Among the records below, find the line with "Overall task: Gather" and the line with "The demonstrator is". Set down both and every line between, exactly and with no pictures, but nothing else.

........

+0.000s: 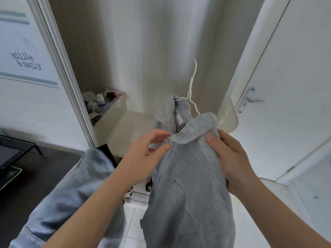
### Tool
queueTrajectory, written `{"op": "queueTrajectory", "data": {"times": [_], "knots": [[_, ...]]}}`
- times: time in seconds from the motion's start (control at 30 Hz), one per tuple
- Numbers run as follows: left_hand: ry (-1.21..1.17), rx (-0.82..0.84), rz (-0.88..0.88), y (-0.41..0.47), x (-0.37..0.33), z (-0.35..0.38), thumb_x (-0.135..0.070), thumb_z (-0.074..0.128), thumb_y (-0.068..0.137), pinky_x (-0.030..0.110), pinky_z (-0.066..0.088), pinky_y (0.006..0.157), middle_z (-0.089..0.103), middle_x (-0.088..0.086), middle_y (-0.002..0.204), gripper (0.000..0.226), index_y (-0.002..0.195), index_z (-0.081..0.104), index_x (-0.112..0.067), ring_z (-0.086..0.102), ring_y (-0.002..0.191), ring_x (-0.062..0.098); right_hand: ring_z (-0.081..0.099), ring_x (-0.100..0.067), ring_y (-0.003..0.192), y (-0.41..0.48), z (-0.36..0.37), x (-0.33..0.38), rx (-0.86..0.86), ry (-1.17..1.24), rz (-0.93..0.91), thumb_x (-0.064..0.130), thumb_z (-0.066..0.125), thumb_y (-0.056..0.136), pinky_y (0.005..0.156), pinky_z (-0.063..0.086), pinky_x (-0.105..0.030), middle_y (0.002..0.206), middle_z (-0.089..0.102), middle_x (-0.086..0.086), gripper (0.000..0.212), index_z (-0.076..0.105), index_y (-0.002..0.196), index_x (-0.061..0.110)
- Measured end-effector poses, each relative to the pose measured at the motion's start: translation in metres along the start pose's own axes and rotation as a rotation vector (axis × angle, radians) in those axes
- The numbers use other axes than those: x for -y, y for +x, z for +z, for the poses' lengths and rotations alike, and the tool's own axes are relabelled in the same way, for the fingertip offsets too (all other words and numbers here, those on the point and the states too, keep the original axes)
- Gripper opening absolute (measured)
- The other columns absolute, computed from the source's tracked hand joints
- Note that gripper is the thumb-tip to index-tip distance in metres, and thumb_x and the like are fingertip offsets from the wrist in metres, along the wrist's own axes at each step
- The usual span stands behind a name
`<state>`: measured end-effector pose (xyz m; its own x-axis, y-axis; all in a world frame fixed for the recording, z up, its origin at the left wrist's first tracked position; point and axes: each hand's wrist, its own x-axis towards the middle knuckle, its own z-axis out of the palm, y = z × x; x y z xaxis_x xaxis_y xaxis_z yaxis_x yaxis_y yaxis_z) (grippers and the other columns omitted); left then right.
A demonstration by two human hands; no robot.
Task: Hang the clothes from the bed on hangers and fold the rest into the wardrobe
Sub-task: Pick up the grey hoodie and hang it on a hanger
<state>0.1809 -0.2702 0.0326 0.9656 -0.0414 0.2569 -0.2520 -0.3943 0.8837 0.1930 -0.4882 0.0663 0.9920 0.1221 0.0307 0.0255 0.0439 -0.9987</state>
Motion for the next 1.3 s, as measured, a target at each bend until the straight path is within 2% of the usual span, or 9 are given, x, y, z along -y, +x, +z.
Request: {"op": "queueTrajectory", "data": {"times": [0.13, 0.23, 0.33, 0.47, 0.63, 0.83, 0.93, 1.1, 1.3], "knots": [[-0.003, 0.036, 0.068, 0.032, -0.013, -0.043, -0.027, 0.065, 0.096, 0.021, 0.05, 0.091, 0.063, -0.026, 0.113, 0.031, 0.124, 0.058, -0.036, 0.059, 0.112, -0.004, 0.07, -0.021, 0.091, 0.049, 0.053, 0.034, -0.03, -0.042, -0.124, 0.021, 0.059, 0.099, 0.083, 0.058, -0.043, 0.1, 0.074, -0.007, 0.019, 0.073, 0.088, 0.027], [0.028, 0.027, 0.135, 0.056, -0.025, -0.078, -0.03, 0.067, 0.093, 0.027, 0.049, 0.093, 0.061, -0.028, 0.111, 0.039, 0.129, 0.053, -0.038, 0.058, 0.111, -0.003, 0.067, -0.021, 0.084, 0.085, 0.09, 0.064, -0.047, -0.021, -0.226, 0.025, 0.064, 0.093, 0.084, 0.056, -0.045, 0.092, 0.072, -0.009, 0.01, 0.071, 0.092, 0.018], [0.05, 0.028, 0.193, 0.078, -0.043, -0.113, -0.044, 0.067, 0.089, 0.028, 0.05, 0.095, 0.061, -0.029, 0.113, 0.046, 0.13, 0.048, -0.043, 0.058, 0.111, -0.004, 0.058, -0.026, 0.078, 0.118, 0.123, 0.099, -0.031, 0.023, -0.287, 0.03, 0.061, 0.081, 0.075, 0.049, -0.045, 0.084, 0.059, -0.015, 0.039, 0.06, 0.098, -0.004], [0.139, -0.002, 0.281, 0.109, -0.07, -0.155, -0.073, 0.06, 0.072, 0.023, 0.048, 0.091, 0.06, -0.029, 0.113, 0.061, 0.125, 0.047, -0.048, 0.057, 0.109, -0.006, 0.047, -0.027, 0.076, 0.159, 0.167, 0.156, -0.025, 0.122, -0.417, 0.024, 0.06, 0.08, 0.069, 0.041, -0.044, 0.085, 0.05, -0.01, 0.016, 0.059, 0.092, 0.014], [0.271, -0.068, 0.352, 0.15, -0.102, -0.202, -0.079, 0.059, 0.066, 0.024, 0.049, 0.093, 0.058, -0.032, 0.113, 0.065, 0.123, 0.046, -0.05, 0.055, 0.106, -0.01, 0.039, -0.025, 0.072, 0.206, 0.215, 0.224, -0.003, 0.123, -0.589, 0.022, 0.057, 0.078, 0.066, 0.038, -0.042, 0.078, 0.044, -0.007, 0.01, 0.056, 0.084, 0.015], [0.473, -0.216, 0.415, 0.22, -0.139, -0.254, -0.059, 0.068, 0.082, 0.031, 0.057, 0.082, 0.061, -0.022, 0.108, 0.046, 0.118, 0.046, -0.04, 0.061, 0.092, -0.005, 0.028, -0.021, 0.061, 0.271, 0.253, 0.302, -0.012, 0.076, -0.812, 0.012, 0.052, 0.084, 0.06, 0.03, -0.039, 0.055, 0.03, 0.004, 0.041, 0.032, 0.052, 0.027], [0.626, -0.275, 0.437, 0.256, -0.152, -0.273, -0.047, 0.065, 0.088, 0.044, 0.056, 0.078, 0.062, -0.011, 0.1, 0.035, 0.113, 0.044, -0.033, 0.063, 0.088, 0.014, 0.024, -0.015, 0.053, 0.308, 0.263, 0.338, -0.005, 0.066, -0.907, 0.007, 0.05, 0.087, 0.054, 0.025, -0.033, 0.052, 0.025, 0.007, 0.047, 0.027, 0.051, 0.026], [0.828, -0.365, 0.428, 0.319, -0.173, -0.297, -0.037, 0.058, 0.092, 0.043, 0.055, 0.064, 0.058, 0.0, 0.085, 0.026, 0.102, 0.036, -0.026, 0.059, 0.072, 0.025, 0.024, -0.01, 0.047, 0.372, 0.268, 0.399, -0.008, 0.05, -0.987, 0.008, 0.05, 0.089, 0.043, 0.023, -0.02, 0.047, 0.025, 0.011, 0.044, 0.027, 0.055, 0.025], [1.01, -0.517, 0.417, 0.391, -0.196, -0.313, -0.02, 0.048, 0.095, 0.034, 0.03, 0.049, 0.047, 0.001, 0.077, 0.017, 0.099, 0.031, -0.022, 0.046, 0.06, 0.021, 0.025, -0.01, 0.043, 0.442, 0.268, 0.457, -0.071, -0.012, -0.985, 0.01, 0.05, 0.089, 0.044, 0.021, -0.023, 0.044, 0.025, 0.011, 0.043, 0.027, 0.055, 0.024]]}}
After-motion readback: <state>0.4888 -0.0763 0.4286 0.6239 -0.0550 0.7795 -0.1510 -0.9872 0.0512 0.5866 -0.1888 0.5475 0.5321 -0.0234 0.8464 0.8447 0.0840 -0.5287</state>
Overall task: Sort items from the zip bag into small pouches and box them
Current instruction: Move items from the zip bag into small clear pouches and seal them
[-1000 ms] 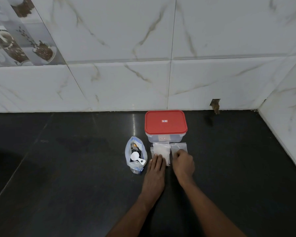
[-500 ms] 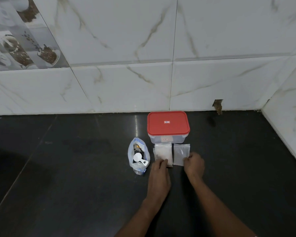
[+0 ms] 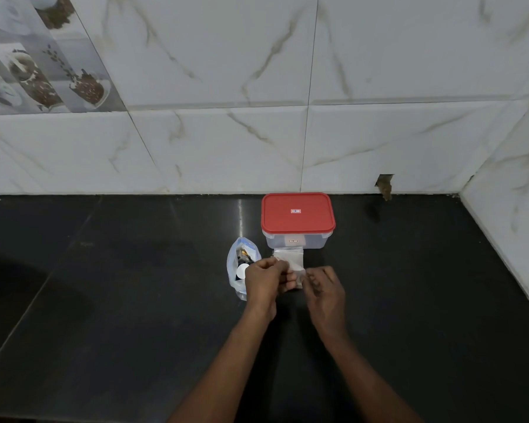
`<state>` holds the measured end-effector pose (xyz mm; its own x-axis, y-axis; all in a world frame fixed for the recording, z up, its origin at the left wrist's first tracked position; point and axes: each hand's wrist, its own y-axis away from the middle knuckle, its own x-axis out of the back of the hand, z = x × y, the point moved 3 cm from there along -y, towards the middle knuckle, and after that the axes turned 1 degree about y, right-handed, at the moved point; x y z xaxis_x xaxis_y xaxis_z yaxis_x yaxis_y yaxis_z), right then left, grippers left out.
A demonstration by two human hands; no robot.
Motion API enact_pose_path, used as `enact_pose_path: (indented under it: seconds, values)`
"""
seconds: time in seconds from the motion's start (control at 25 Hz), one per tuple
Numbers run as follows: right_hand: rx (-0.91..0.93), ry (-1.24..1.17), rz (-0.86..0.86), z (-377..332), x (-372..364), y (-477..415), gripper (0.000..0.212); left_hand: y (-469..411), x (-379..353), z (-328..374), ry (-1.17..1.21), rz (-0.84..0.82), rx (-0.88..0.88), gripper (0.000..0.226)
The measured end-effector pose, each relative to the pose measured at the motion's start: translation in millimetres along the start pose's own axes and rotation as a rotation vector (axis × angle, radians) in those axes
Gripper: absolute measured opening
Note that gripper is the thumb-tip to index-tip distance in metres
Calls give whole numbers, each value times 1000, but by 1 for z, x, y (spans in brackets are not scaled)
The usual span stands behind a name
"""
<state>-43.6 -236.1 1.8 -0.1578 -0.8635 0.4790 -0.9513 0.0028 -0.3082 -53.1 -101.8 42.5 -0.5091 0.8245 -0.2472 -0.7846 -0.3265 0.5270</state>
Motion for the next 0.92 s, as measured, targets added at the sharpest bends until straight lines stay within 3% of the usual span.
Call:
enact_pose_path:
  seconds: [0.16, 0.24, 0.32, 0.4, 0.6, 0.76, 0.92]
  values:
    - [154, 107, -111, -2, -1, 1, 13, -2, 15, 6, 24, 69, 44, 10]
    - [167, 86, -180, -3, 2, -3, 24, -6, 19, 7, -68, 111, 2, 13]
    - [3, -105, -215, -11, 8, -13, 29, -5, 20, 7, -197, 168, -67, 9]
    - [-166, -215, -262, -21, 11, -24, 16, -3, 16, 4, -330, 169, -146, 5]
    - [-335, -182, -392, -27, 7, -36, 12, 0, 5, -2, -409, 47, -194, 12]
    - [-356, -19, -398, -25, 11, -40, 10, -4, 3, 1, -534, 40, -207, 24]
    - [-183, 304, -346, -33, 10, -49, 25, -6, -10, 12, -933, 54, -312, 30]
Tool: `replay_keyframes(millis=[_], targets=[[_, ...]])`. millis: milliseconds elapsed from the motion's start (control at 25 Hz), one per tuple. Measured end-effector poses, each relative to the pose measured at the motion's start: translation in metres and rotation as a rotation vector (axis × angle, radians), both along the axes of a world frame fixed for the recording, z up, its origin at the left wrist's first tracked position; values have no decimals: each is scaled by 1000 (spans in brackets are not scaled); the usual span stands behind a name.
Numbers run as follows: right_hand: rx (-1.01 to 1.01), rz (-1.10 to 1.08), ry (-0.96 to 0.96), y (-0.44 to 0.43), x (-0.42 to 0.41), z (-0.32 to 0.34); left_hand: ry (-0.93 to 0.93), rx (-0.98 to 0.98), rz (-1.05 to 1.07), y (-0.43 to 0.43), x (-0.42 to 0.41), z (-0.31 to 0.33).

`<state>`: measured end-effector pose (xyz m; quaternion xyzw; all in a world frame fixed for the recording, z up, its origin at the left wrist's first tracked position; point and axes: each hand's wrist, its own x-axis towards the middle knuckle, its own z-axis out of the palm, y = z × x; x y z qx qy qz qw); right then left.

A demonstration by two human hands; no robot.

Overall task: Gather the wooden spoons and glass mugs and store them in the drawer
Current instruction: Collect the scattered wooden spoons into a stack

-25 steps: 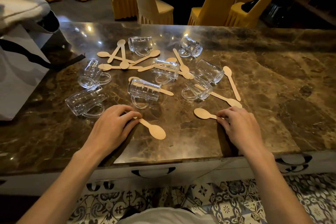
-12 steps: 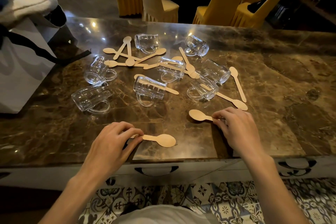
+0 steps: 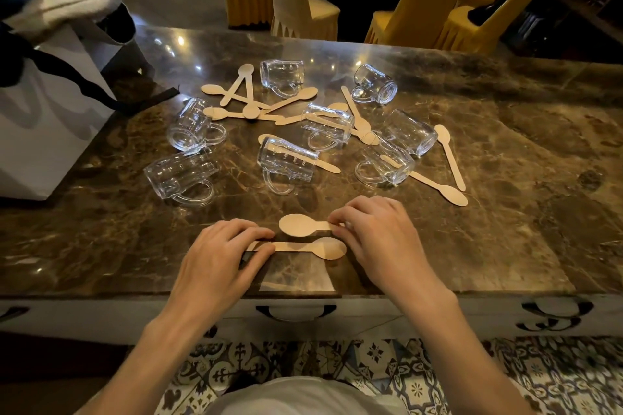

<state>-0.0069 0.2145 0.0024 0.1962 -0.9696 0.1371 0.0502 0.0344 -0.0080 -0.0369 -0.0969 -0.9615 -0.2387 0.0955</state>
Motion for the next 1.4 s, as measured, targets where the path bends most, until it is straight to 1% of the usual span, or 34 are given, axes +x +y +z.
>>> replay_keyframes(millis=[120,360,640,840,1000,1120,1240,1400], targets=[[-9,51,-25,-12,2,-4,-11,2,56,-11,0,-1],[9,99,-74,-22,6,-13,-13,-4,65,-14,2,-6],[18,87,-111,-22,8,-18,-15,25,43,-18,3,-8],[3,53,-112,-20,8,-11,-28,27,-33,-27,-4,5],[-9,-124,-70,3,-3,1,40,9,-82,-42,-37,34],[-17,-242,-57,22,-13,10,68,-7,-67,-46,-77,54],[-46,-212,-46,22,-38,20,74,-19,-1,-47,-116,63],[-21,-93,1,3,-97,37,34,-33,114,-53,-169,66]])
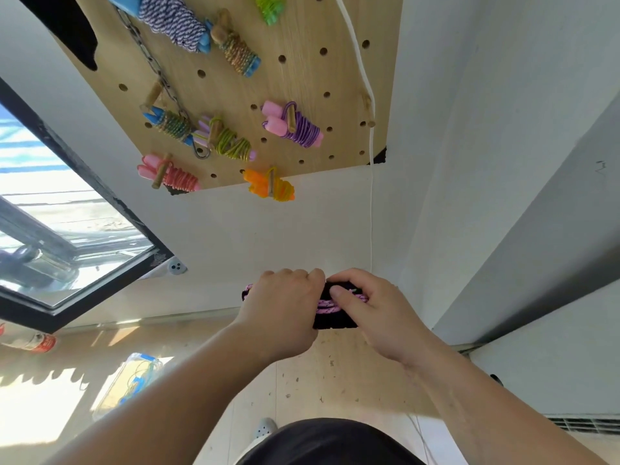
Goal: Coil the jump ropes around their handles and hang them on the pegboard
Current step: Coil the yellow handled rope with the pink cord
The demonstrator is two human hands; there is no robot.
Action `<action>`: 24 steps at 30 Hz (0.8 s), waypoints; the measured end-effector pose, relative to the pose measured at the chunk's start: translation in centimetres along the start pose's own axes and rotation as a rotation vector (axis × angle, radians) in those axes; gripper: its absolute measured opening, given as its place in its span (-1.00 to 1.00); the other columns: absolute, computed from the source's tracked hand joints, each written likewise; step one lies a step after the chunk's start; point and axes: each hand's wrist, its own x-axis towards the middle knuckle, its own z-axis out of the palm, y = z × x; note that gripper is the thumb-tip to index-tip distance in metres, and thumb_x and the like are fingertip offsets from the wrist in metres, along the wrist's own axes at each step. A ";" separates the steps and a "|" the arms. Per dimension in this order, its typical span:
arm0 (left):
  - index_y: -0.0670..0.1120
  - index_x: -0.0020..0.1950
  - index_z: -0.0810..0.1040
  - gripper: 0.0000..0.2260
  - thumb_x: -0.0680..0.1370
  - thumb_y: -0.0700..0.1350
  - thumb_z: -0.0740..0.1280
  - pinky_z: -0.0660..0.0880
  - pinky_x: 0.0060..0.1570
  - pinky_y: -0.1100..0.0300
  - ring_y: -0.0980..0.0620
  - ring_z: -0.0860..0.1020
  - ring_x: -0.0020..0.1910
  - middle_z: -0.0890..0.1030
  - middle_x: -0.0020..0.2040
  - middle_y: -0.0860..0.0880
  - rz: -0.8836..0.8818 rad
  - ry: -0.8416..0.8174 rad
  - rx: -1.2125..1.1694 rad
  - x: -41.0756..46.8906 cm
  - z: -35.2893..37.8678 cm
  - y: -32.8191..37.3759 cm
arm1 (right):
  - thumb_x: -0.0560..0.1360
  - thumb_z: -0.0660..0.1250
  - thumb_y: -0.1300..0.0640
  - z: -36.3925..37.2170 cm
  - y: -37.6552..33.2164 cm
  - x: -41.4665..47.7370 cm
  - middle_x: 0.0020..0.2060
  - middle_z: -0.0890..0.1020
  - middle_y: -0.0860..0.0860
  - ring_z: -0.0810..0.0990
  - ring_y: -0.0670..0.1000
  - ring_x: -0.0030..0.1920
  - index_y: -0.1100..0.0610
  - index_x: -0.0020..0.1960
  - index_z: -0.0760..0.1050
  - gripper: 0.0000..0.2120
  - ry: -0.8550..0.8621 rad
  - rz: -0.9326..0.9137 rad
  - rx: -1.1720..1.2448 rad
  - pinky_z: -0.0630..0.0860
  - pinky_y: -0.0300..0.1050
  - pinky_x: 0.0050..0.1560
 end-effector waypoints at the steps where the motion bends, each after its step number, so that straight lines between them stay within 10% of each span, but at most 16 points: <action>1: 0.00 0.09 0.29 -0.76 0.51 -0.01 0.29 0.29 -0.20 0.10 -0.02 0.41 -0.20 0.50 -0.09 0.05 -0.007 -0.012 0.004 0.1 0.0 0.0 | 0.65 0.22 -0.09 -0.2 0.2 -0.1 -0.05 0.66 -0.22 0.61 -0.16 0.01 -0.17 0.23 0.55 -0.78 0.000 -0.014 -0.087 0.56 -0.10 0.09; 4: 0.00 0.02 0.24 -0.76 0.50 -0.06 0.30 0.31 -0.21 0.10 -0.02 0.43 -0.22 0.44 -0.14 0.05 -0.037 -0.041 0.009 0.4 0.6 -0.3 | 0.63 -0.01 -0.28 -1.3 0.5 -0.6 -0.22 0.59 -0.19 0.59 -0.06 -0.09 -0.18 0.41 0.39 -0.55 -0.015 -0.051 -0.504 0.55 -0.04 0.01; 9: -0.02 0.06 0.30 -0.77 0.49 -0.09 0.32 0.37 -0.19 0.09 -0.03 0.48 -0.19 0.46 -0.14 0.04 -0.139 -0.114 -0.066 1.0 1.4 -1.6 | 0.69 -0.01 -0.16 -2.8 1.2 -1.5 -0.34 0.45 -0.07 0.45 -0.04 -0.30 -0.02 -0.22 0.33 -0.62 0.002 -0.141 -0.746 0.36 -0.13 -0.23; 18: -0.02 -0.01 0.36 -0.78 0.44 -0.10 0.36 0.36 -0.31 0.12 0.03 0.49 -0.25 0.48 -0.21 0.06 -0.167 -0.107 -0.380 1.3 1.3 -2.5 | 0.72 -0.02 -0.08 -3.4 4.6 -2.7 -0.30 0.40 -0.16 0.46 -0.08 -0.30 -0.12 -0.06 0.23 -0.81 -0.168 -0.157 -0.787 0.31 -0.19 -0.32; 24: 0.06 0.07 0.36 -0.77 0.48 -0.02 0.34 0.42 -0.20 0.17 0.05 0.47 -0.19 0.48 -0.14 0.10 0.267 -0.194 -0.245 -0.7 -1.1 -0.1 | 0.59 0.13 0.22 -3.7 5.1 -1.1 -0.33 0.41 -0.05 0.41 0.03 -0.28 -0.04 -0.24 0.23 -0.73 -0.305 -0.188 -0.894 0.29 -0.09 -0.30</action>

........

→ Exercise answer
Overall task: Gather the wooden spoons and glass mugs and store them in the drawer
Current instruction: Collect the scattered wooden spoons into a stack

-25 steps: 
-12 steps: 
+0 steps: 

<state>-0.0069 0.2145 0.0024 0.1962 -0.9696 0.1371 0.0502 0.0344 -0.0080 -0.0369 -0.0969 -0.9615 -0.2387 0.0955</state>
Motion for the next 1.4 s, as measured, targets where the path bends most, until it is straight to 1% of the usual span, or 34 are given, axes +x +y +z.
>>> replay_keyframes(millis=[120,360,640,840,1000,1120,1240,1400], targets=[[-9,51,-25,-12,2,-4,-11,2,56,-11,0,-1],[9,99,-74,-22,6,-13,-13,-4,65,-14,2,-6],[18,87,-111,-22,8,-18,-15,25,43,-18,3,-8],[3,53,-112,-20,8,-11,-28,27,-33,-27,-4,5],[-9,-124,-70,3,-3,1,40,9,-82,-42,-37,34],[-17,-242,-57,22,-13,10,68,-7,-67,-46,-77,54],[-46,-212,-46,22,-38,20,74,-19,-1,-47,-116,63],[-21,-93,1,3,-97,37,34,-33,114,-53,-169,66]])
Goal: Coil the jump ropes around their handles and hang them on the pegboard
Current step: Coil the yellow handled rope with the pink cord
The demonstrator is two human hands; there is no robot.

This output is now complete.